Hi Kitti

Quote:

you have so much insight especially into yourself that it's a case of learning everytime i read one of your "inane" posts





I don't know if I would necessarily refer to it as insight. I have this HUGE hang-up about honesty...and for me the best place to start with honesty is with myself. How can I expect, or rather DEMAND, honesty from others if I fail to demand it of me. Likewise, how can I deal well with the truth when given it to me by others if I can't deal with the truth about myself. The truth only hurts for a little while and for me is readily assimilated and accepted. A lie can prolong pain and is too often destructive...lies also feed upon themselves and tend to multiply until they are out of hand.

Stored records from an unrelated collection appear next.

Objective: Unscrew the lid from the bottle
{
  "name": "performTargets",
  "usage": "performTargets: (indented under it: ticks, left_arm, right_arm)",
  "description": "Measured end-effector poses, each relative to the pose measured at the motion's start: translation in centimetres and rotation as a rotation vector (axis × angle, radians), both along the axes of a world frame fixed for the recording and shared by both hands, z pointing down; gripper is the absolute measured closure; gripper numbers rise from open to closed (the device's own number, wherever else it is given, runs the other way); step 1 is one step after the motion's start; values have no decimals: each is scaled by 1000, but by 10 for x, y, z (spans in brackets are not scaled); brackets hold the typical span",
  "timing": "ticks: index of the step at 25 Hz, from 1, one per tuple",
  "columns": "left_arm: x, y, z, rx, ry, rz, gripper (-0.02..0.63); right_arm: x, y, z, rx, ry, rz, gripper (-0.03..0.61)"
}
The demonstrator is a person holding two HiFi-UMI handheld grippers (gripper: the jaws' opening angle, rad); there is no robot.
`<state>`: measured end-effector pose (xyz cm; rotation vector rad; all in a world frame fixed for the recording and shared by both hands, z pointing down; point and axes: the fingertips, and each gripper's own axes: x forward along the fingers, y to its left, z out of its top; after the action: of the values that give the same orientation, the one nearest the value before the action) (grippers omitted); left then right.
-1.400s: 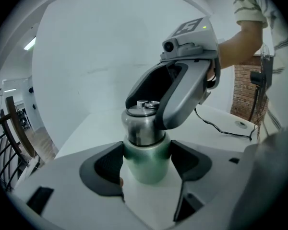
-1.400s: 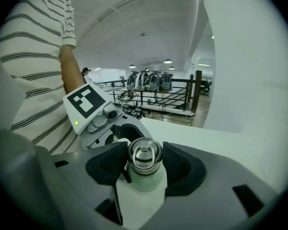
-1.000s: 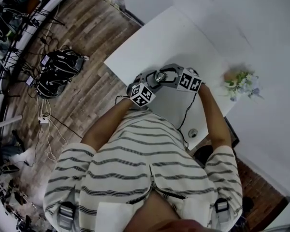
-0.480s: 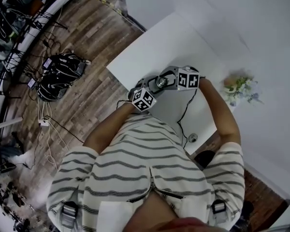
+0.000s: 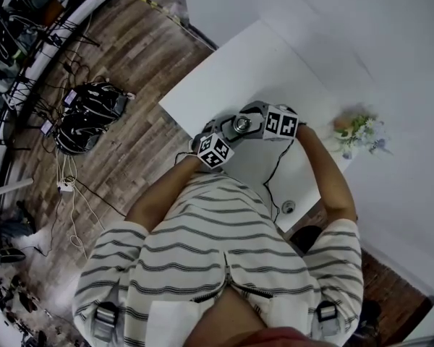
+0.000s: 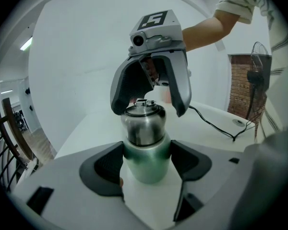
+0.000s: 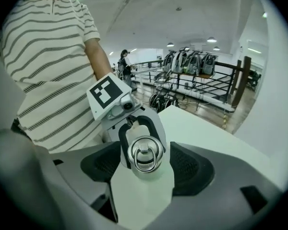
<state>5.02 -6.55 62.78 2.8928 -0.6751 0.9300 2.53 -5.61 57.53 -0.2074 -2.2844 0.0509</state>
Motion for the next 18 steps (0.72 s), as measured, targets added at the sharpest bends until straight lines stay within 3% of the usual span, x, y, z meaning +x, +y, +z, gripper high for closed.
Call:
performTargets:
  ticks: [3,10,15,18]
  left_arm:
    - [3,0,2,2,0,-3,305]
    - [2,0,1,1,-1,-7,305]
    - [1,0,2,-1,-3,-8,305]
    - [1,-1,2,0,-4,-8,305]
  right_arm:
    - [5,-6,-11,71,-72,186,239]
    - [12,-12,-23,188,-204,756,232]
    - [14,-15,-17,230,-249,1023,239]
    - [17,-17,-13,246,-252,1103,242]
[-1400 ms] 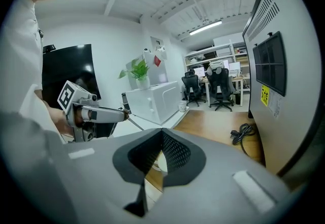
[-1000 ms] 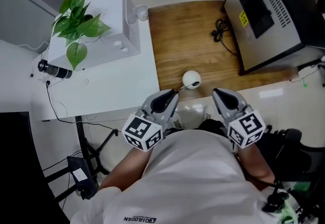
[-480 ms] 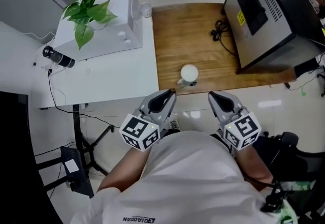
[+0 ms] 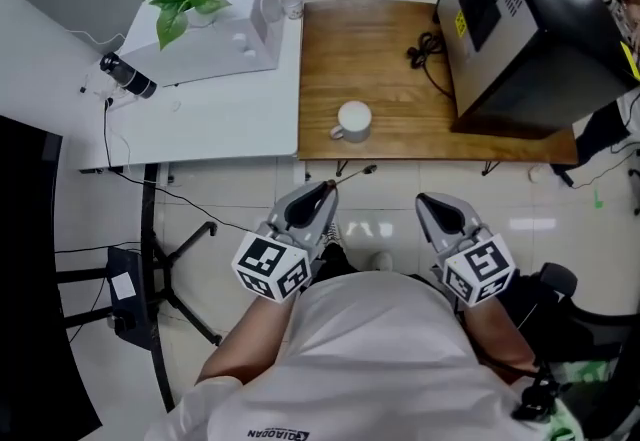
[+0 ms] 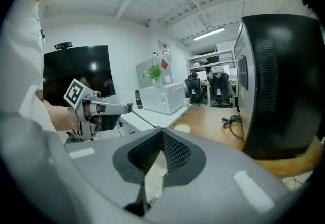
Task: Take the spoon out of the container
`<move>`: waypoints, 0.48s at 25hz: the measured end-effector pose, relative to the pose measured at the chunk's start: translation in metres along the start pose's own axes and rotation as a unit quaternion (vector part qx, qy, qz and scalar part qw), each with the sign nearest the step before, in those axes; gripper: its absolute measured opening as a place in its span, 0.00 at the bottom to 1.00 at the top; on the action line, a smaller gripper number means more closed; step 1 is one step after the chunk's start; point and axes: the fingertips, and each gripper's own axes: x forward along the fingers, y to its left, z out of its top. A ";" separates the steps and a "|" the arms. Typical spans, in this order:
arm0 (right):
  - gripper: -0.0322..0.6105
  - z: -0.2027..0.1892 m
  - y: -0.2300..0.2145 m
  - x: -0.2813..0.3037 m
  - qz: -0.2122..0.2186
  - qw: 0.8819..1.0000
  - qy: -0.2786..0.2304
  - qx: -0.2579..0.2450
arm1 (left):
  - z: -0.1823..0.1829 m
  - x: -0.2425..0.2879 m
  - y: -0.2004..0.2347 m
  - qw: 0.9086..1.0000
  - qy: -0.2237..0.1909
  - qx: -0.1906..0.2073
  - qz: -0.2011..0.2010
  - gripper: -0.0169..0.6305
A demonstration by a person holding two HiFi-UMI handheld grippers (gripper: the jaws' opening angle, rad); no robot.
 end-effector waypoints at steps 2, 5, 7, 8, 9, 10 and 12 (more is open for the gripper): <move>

That is not to say I have never lied I take no pride when that happens and the shame I feel from it usually will drive me to the truth anyway. This makes it difficult for me to deal with people sometimes...I think too many people would rather not hear the truth (it raises too many of their own self-doubts and demons) and are uncomfortable around me To often the truths I offer to people are preferred to be viewed as "opinions"...thus most people think I am an opinionated, self-righteous, pain-in-the-a$$, b!tch. I dont' have a problem with that though...I don't have to live with those people...but I do have to live with myself

Quote:

my only advice to you maybe is to give support, and unconditional love to your dad, explain to him the why's to what she is doing so that he doesn't take what she says seriously

don't let it affect him. remind him to believe only 50% of what he sees and nothing of what he hears

he is a prince that one




I wouldn't say Pops is a prince...he definitely has his own little oddities that drive me nuts as well His oddities are pretty harmless though and I've come to accept them over the years.

I do try to help him when I can and offer as much support as possible. This year at X-mas I ended up helping him get Mom's presents. When he first asked her what she wanted he made certain stipulations regarding her gifts...no jewlry (she has enough to make the Queen of England stand up and take notice), nothing "for the house"and no clothes (see the jewelry statement). When given these stipulations Mom got po'd and started pouting...said she didn't want ANYTHING then.

I could understand where he was coming from. Last year he replaced her wedding rings for x-mas, beautiful platinum band and setting with a huge honkin' diamond in it. Those rings spend more time on the kitchen counter then they do on her finger He also got her this gorgeous $$$$ diamond tennis bracelet which she has only worn once:( To be honest, she could probably open her own jewelry shop with what he has bought her over the years but instead she keeps all the good stuff locked away and wears this CHEAP junk that she picks up at the dollar store and turns her fingers green, has gotten her ears infected or just falls apart. It does nought for Pops feelings to see the good stuff he buys snubbed in favor of junk. The same goes for clothes and household stuff too He wanted her to chose something totally frivolous this time, something not practical, that she wouldn't buy for herself and that wouldn't get locked away or stuffed in a closet. She dug in her heels and kept telling him she wanted nothing

All the time she is doing this she is telling me that if he DOESN'T get her anything there will be hell to pay and that WHAT he gets her better be what she wants I found this a rather incredulous statement and of course said "well, you told him you didn't want anything so I guess you'll be happy then when you get nothing" The woman says "that I said that is beside the point, he better still get me something." (?!?!?)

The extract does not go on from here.